■ **Material provided**:
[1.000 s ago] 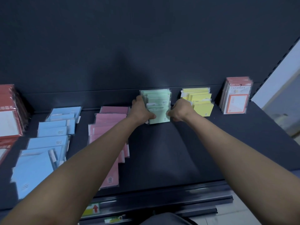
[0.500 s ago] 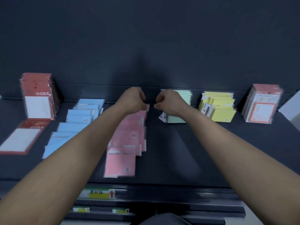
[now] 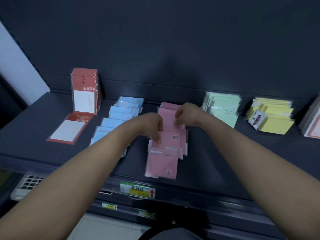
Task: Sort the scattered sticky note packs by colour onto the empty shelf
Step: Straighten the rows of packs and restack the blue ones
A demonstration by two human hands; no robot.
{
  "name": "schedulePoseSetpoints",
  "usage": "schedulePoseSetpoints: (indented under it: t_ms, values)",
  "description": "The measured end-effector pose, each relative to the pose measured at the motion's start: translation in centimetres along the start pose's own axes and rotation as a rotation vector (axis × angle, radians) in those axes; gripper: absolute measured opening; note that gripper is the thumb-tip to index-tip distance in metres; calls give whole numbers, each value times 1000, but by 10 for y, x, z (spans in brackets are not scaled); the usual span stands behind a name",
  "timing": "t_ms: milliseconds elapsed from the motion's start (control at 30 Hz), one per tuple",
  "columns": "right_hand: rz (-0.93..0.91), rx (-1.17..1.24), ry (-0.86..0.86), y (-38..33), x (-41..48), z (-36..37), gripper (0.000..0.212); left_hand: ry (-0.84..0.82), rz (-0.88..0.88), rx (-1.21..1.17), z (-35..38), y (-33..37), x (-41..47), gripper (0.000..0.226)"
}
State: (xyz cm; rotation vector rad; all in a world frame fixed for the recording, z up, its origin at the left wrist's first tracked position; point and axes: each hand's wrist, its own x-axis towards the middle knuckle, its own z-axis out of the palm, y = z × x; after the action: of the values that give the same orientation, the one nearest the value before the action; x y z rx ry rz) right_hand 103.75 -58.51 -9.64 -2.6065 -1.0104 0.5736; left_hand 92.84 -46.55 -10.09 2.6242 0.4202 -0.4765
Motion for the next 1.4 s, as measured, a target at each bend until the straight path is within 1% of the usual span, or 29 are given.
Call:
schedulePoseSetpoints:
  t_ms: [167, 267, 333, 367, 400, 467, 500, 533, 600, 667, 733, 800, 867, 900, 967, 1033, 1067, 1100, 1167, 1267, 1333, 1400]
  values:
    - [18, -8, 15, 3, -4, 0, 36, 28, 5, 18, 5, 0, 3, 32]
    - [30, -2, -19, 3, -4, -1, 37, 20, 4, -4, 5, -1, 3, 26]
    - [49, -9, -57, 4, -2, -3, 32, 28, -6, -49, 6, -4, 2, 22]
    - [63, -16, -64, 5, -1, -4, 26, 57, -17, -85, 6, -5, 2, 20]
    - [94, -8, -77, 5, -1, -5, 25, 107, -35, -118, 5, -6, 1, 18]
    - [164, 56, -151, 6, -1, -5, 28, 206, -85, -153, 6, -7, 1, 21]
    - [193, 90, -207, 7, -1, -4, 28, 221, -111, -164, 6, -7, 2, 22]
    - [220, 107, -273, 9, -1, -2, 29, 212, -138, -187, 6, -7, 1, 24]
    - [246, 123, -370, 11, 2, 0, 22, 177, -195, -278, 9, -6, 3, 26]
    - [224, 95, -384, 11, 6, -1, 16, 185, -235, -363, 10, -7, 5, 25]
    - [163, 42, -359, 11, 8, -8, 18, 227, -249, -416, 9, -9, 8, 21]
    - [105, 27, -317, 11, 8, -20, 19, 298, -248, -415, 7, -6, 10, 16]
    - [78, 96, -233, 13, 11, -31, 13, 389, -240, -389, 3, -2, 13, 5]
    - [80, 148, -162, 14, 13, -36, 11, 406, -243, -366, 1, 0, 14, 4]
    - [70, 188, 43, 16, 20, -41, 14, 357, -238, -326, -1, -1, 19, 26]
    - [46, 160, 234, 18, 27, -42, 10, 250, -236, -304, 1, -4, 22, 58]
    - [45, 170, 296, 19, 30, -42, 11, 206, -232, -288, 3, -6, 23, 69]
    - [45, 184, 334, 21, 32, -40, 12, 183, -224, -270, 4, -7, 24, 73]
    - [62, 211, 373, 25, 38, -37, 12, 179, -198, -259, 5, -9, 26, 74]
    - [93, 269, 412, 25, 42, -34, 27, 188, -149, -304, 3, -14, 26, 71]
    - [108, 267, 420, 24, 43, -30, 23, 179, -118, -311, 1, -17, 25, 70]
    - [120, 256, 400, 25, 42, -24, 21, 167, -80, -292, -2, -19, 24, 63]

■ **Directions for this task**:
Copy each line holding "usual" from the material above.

■ **Final answer**:
  "description": "The measured end-effector pose, each relative to the pose measured at the motion's start: translation in centimetres along the start pose's own axes and rotation as a rotation vector (axis × angle, radians) in those axes; gripper: absolute measured opening; note that gripper is the thumb-tip to index-tip distance in metres; calls give whole numbers, each value times 1000, but by 10 for y, x, z (spans in brackets are not scaled); the usual span stands behind a name",
Motion for the next 1.4 s, as measured, a target at each bend until the straight path is within 1% of the usual span, or 29 are given.

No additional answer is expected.